The Prime Minister, Narendra Modi, has also vowed to eliminate single-use plastic by 2022. India increased its contribution to the Global Environment Facility (GEF) for the next four years to 15 million (from 12 million) to help mitigate global climate change issues. It also aims that by 2030, 40 percent of its power generation will be from non-fossil fuels. India is also working towards creating 3 billion tonnes of carbon sink by planting more trees by 2030.
While these are all great efforts, unfortunately, Climate Change is moving at a much faster rate, than our government and policymakers are. What makes the problem worse is the lack of involvement of Indian citizens to tackle this problem which can potentially change their lives, and even kill many. As we move onto 2019, a good place to start would be to take a look back at the last year and get an assessment of what we are up against and fight Climate Change as the biggest battle that matters at this point. In 2018, several studies and reports sounded an alarming bell for India as far as climate change is concerned. The most worrisome among them was an Intergovernmental Panel on Climate Change (IPCC) Special Report on the impacts of global warming.
To begin with, the report that was released in October 2018 stated, “Human activities are estimated to have caused approximately 1.0°C of global warming above pre-industrial levels, with a likely range of 0.8°C to 1.2°C. Global warming is likely to reach 1.5°C between 2030 and 2052 if it continues to increase at the current rate.”
The report also said, “Warming from anthropogenic emissions from the pre-industrial period to the present will persist for centuries to millennia and will continue to cause further long-term changes in the climate system, such as sea level rise…”
When the sea level does rise, India will be one of the countries to be considerably affected. For starter, India has a coastline that stretches over roughly 7000 Km and a sea level rise will prove to be devastating for a large number of population that reside along the coastline, who will not only have to face natural calamities but is likely to be uprooted from these places.
In the last few years, India’s heat wave problems have also magnified. According to IPCC prediction, Kolkata in India (and Karachi in Pakistan) are likely to be the worst hit and may face the kind of heat waves that took many lives in 2015.
The report also claims that Climate Change can multiply poverty, due to the lack of food security, unemployment etc. This fact was further corroborated by a world bank report.
According to a World Bank study released in June, Climate change can drastically affect the living standard in India. The report said that Climate Change may cost India 2.8 percent of GDP, and decline the living conditions of almost half of India’s population by 2050.

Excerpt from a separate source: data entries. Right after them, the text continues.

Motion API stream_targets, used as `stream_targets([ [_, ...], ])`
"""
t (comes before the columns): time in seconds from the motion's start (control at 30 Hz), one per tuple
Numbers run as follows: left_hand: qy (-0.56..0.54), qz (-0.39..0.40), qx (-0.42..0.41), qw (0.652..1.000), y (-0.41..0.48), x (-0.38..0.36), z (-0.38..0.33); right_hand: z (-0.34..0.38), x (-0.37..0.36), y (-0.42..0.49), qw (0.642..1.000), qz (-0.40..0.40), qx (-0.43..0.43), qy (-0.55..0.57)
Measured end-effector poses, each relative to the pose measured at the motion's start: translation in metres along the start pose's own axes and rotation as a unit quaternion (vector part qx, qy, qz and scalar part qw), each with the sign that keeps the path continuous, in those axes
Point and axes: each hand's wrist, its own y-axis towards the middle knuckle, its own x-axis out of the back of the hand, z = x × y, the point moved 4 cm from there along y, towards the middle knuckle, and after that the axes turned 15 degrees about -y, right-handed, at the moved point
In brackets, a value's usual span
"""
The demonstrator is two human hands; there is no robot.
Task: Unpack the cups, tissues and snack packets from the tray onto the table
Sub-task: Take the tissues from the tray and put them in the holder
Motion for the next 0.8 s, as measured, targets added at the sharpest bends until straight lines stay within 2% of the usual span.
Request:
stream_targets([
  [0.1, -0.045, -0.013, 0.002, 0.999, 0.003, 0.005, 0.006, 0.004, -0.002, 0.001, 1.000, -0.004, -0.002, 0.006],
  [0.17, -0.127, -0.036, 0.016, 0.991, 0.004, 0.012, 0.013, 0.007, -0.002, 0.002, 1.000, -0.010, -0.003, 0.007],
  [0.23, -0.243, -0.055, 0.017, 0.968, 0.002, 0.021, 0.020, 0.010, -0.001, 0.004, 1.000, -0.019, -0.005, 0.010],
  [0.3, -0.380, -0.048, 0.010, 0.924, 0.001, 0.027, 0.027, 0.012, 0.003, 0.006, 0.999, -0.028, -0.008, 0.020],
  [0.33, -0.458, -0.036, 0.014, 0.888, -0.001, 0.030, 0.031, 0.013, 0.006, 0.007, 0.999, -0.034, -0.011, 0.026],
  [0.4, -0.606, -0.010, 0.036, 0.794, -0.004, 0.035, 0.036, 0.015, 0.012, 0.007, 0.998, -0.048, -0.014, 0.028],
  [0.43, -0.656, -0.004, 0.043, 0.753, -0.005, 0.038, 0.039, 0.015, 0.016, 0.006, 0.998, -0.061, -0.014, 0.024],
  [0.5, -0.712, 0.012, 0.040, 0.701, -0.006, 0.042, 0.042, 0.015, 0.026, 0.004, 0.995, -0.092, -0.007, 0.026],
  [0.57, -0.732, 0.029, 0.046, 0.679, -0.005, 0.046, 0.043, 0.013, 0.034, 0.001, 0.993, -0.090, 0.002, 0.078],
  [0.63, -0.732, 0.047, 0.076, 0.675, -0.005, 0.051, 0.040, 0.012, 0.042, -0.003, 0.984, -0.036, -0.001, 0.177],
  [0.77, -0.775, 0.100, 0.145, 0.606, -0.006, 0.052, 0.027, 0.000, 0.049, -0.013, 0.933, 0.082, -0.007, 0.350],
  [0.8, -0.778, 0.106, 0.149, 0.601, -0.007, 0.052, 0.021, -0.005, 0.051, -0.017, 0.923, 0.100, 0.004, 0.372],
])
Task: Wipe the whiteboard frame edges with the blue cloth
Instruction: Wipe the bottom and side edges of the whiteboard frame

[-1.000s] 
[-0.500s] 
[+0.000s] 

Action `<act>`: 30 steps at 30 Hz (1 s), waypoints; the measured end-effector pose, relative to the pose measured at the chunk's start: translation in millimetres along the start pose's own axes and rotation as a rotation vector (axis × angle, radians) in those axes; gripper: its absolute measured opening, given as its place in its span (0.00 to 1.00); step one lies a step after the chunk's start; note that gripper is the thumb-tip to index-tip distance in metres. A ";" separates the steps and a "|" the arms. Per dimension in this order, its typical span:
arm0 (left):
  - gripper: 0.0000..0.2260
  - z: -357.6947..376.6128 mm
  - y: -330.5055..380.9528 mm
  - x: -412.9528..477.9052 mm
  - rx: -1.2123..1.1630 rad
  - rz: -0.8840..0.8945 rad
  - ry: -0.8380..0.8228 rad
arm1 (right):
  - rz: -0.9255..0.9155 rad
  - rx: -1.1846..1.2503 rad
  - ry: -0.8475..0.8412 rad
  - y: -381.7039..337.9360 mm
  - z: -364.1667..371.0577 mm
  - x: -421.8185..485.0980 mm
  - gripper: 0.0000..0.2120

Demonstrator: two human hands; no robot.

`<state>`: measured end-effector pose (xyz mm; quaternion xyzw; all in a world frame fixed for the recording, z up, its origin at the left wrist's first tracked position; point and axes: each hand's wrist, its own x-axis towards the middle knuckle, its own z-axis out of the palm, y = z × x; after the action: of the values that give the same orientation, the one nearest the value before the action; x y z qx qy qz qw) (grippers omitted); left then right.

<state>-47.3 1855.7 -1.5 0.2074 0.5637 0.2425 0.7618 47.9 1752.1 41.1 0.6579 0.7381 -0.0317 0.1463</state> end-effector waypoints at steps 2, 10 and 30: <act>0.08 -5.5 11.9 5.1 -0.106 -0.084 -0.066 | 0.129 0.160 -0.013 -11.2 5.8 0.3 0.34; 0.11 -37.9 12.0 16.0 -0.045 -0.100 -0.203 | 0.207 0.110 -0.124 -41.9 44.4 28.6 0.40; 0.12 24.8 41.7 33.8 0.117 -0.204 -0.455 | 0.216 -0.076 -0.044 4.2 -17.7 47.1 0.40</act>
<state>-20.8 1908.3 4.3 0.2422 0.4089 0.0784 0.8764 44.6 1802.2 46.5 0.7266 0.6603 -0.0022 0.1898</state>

“India’s average annual temperatures are expected to rise by 1.00°C to 2°C by 2050 even if preventive measures are taken along the lines of those recommended by the Paris climate change agreement of 2015. If no measures are taken average temperatures in India are predicted to increase by 1.5°C to 3°C. ” warned the World Bank Report. According to the report, Mostly North and central states will be the worst hit, especially Chhattisgarh and Madhya Pradesh. According to the Economic Survey of 2018, Climate Change is also likely to reduce annual agricultural incomes by 15 to 25 percent.
Another crisis that India may face, thanks to Climate Change is Water scarcity. The changing rainfall patterns are causing water distress, according to a study quoted by Bloomberg. Levels in major reservoirs across India was observed to be ten percent lower, and in states like Andra Pradesh, the levels were half of normal, causing drinking water crisis in parts of the state. Scientists also warn that if immediate measures are not taken against climate change then the water flow rate in the Ganges river may increase by 100%
Despite all the ambitious plans to reduce carbon emission, India’s emission projections for this year is expected to rise by 6.3 %. The reason for this increased emission is being attributed to the 8% economic growth of the country. For India, to reduce emission rates isn’t the only problem, it has to also deal with several serious issues at the same time — like water scarcity, floods and many other natural disasters that are increasing as a consequence of Climate Change.
A big challenge that India, along with most of the nations of the world are facing today is not only to fight climate Change but also to maintain their economic growth while doing so. And, while a balance can, of course, be struck, we will never win the battle against Climate Change without a few sacrifices.